To reject messages from clients that dont provide a HELO/EHLO add this to acl_check_rcpt:

drop  message  = REFUSED - no HELO/EHLO greeting
        log_message = remote host did not present greeting
        condition = ${if def:sender_helo_name {false}{true}}

You can rate limit the connections to your server as well add this to acl_check_connect: to do so (read the exim docs on the parameters if you want to fine tune it for your site).

deny ratelimit = 250 / 15m / strict
       message = You can only send $sender_rate per $sender_rate_period
       log_message = RATE: $sender_rate/$sender_rate_period (max $sender_rate_limit)
accept

Stop rogue spam bots from trashing your machine.

smtp_accept_max_nonmail = 30
smtp_max_unknown_commands = 1

Allow pipelining only from the localhost to allow you to later use mailfeeder to release mail.

pipelining_advertise_hosts = 127.0.0.1

 

Address Verification

This users the router check_backend to communicate with your communigate pro system via ldap to ensure that an address exists before accepting mail for that address.

Add your default ldap servers to the exim configuration.

ldap_default_servers = xxx.xxx.xxx.xxx

Configure domains that have a catchall account (no verification if address exists before accepting mail.

# example /etc/exim/catchall_domains
somedomain.com

Specify this in the exim configuration.

domainlist domains_with_catchall = lsearch;/etc/exim/catchall_domains

Create and add the ldap enabled CGP domains to the file /etc/exim/ldap-domains.

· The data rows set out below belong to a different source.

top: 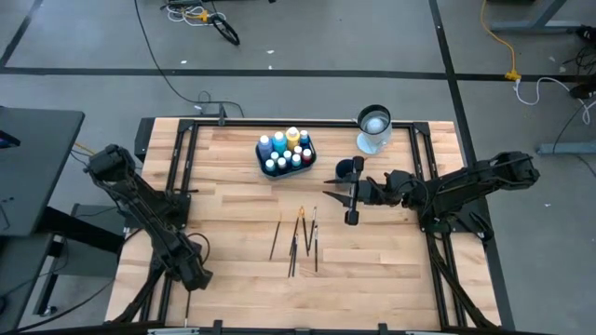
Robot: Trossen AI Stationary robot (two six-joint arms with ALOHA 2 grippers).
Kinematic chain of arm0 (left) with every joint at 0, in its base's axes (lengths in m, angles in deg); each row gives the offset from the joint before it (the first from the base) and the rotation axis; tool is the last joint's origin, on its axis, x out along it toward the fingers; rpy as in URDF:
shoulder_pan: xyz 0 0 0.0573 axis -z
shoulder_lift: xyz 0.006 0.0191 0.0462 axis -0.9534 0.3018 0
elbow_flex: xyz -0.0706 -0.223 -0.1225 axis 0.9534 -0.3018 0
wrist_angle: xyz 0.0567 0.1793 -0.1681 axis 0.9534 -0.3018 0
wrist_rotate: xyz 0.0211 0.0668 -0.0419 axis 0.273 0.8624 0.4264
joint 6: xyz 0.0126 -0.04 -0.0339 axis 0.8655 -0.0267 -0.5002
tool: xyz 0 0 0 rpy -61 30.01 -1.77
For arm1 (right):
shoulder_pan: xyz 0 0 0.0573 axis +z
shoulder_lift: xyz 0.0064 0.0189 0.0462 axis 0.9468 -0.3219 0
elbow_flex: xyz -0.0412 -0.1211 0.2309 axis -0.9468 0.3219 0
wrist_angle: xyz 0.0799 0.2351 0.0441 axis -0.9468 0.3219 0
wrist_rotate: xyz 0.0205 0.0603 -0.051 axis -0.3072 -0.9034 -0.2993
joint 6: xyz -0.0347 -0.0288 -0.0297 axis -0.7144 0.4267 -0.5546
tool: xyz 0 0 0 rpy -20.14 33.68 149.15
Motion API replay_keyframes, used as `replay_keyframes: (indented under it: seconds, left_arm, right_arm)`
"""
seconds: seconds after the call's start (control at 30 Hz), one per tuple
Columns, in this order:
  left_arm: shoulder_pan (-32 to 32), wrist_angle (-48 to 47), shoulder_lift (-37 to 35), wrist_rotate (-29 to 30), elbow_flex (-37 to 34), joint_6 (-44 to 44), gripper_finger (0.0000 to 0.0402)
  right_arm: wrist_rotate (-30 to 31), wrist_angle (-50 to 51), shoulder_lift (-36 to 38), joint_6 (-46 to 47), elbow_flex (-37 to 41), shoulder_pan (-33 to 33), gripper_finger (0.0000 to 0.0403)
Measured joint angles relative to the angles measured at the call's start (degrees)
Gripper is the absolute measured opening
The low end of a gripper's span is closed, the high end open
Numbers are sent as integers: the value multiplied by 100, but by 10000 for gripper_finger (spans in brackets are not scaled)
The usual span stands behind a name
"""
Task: Pick & Place Paint Supplies
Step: Put the silver paint brush into the blue cup
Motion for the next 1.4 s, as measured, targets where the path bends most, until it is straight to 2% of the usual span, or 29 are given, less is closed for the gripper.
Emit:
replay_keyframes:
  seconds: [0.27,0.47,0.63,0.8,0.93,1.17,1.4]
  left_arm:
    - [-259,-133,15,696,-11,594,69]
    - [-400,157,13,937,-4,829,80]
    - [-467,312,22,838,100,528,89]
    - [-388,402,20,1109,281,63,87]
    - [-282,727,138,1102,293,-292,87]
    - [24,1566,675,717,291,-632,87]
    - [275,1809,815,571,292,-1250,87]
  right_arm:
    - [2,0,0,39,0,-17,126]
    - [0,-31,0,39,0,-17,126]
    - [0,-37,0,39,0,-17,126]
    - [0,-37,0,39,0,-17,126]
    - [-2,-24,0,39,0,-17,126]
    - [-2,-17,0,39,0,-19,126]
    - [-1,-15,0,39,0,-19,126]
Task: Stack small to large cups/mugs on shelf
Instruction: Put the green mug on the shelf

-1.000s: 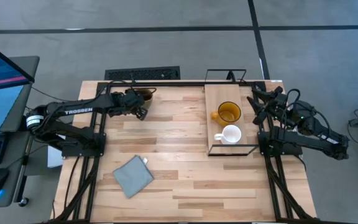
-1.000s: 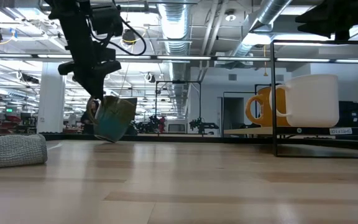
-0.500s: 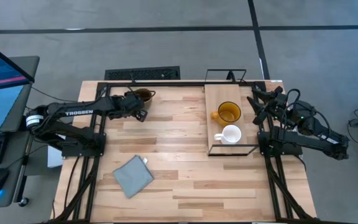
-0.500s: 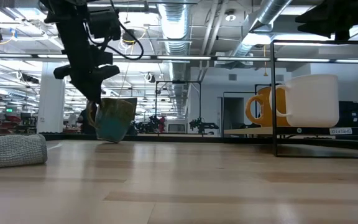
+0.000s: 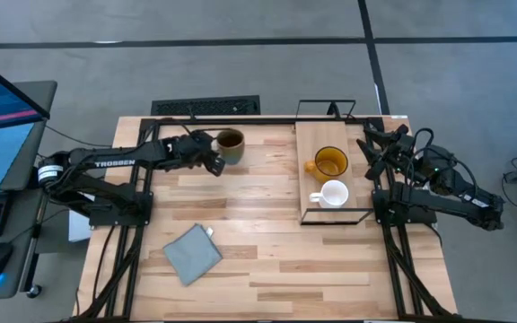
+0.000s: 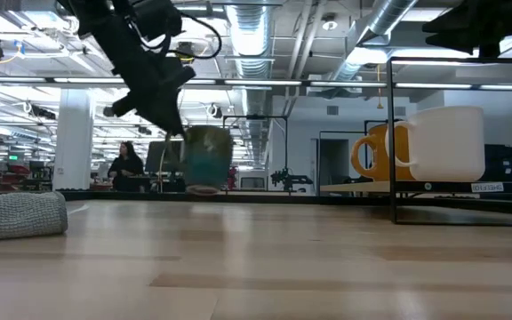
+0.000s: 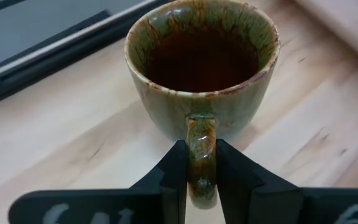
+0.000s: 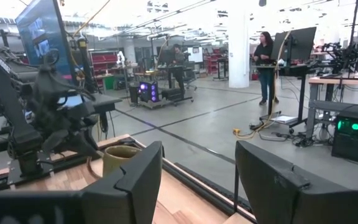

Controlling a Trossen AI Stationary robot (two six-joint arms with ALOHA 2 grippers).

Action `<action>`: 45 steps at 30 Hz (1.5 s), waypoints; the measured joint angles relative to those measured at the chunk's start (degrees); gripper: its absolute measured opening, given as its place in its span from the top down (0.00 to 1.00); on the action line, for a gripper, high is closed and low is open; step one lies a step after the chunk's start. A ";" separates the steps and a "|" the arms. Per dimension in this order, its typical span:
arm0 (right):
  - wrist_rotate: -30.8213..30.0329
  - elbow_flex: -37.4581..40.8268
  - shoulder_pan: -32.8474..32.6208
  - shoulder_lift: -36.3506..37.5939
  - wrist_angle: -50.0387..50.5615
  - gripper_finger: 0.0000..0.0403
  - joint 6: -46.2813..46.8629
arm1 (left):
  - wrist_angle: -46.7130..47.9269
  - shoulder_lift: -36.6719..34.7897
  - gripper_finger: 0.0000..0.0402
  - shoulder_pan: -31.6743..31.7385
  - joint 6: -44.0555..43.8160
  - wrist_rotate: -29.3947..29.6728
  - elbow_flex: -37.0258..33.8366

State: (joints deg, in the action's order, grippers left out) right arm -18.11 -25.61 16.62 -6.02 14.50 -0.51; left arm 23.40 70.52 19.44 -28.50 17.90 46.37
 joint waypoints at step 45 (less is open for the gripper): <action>0.02 0.00 0.00 0.00 0.04 0.44 1.05 | -27.65 28.24 0.89 0.89 24.53 -10.06 21.79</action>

The first column is the domain alias or domain and the second is the actual domain as it exists in ldap as when you sync CGP domains to ldap it does not copy the domain aliases as well.

#example  /etc/exim/ldap-domains
example.com: example.com
example.co.za: example.com

Create the check_backend router, this should be the first router in your configuration.

check_backend:
 driver = redirect
 domains = ! +domains_with_catchall : +relay_to_domains
 allow_fail
 allow_defer
 forbid_file
 forbid_pipe
 data = ${lookup ldap{ldap:///uid=${local_part},cn=${lookup{$domain}lsearch{/etc/exim/ldap-domains}}?mail}{$value}{:fail: Unknown user}}
 #version 5.x use this instead
 #data = ${lookup ldap{ldap:///cn=${lookup{$domain}lsearch{/etc/exim/ldap-domains}}?uid?sub?(uid=$local_part)}{$local_part@$domain}{:fail: User Unknown}}

 

Clean Delivery Exim

This is the configuration that is used to deliver the clean mail that mailscanner has already scanned. The configuration file is /etc/exim/exim_out.conf. For this you can use the default configuration with all the checks and acls taken out.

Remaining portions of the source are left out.